** THE PROBLEM **
Find every line in the records below that contains the word "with", and copy each such line.
(DATA FOR ANALYSIS)
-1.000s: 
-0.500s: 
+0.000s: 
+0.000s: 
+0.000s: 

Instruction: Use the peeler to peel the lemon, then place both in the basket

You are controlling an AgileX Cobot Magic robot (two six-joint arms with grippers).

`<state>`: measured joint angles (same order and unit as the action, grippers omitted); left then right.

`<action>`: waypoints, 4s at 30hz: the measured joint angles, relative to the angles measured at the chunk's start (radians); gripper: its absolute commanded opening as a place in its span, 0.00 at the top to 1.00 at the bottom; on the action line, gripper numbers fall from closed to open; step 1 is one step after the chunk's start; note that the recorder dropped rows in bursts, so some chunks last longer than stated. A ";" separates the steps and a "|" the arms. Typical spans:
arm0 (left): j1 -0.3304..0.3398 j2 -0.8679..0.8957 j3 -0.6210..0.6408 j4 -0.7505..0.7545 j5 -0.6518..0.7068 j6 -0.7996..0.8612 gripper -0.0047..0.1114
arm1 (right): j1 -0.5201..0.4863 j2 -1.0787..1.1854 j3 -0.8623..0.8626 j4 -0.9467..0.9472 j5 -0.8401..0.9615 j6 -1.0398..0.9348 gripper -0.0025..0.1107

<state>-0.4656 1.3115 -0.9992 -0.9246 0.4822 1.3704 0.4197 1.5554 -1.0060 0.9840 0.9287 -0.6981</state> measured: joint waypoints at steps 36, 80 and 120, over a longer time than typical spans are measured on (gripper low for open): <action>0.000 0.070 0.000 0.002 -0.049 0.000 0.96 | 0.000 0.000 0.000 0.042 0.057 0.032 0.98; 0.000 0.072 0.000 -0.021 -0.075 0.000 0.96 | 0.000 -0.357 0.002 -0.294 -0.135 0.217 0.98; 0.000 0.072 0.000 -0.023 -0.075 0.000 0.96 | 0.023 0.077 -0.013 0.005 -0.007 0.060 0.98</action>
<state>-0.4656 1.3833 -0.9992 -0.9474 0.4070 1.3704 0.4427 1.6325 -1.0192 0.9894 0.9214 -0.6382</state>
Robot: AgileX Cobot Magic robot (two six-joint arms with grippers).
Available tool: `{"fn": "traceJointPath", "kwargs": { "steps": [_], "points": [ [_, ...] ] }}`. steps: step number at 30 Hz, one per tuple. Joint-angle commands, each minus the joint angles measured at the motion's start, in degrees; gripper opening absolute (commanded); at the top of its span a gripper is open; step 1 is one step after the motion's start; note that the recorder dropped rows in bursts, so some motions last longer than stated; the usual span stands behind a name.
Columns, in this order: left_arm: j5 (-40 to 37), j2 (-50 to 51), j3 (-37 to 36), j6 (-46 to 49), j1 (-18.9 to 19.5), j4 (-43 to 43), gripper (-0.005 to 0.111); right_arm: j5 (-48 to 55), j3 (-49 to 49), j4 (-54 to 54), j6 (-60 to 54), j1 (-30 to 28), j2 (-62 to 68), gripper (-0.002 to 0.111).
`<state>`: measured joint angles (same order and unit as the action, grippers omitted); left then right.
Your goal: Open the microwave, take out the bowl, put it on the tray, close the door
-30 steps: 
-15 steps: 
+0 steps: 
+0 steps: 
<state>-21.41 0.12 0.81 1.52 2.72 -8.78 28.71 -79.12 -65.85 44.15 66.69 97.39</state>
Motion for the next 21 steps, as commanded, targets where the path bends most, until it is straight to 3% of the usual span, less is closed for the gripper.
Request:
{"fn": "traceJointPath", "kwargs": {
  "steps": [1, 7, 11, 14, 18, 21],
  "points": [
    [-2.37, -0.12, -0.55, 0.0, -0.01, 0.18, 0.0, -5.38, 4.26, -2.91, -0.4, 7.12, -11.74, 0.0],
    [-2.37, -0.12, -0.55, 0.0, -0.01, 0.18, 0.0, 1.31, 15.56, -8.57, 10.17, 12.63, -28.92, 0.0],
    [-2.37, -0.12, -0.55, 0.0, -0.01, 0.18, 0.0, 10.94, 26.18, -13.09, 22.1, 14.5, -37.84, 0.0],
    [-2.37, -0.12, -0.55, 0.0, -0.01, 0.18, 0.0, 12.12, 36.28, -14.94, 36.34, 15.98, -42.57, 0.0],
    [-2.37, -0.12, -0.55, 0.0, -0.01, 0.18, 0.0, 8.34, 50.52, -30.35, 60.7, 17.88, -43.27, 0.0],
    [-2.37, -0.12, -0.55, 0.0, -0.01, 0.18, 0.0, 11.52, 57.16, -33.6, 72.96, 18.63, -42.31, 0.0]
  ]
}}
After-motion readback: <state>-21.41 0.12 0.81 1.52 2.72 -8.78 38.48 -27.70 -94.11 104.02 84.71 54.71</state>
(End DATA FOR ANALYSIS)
** SOLVED EXERCISE **
You are controlling an AgileX Cobot Magic robot (two six-joint arms with grippers).
Robot: AgileX Cobot Magic robot (two six-joint arms with grippers).

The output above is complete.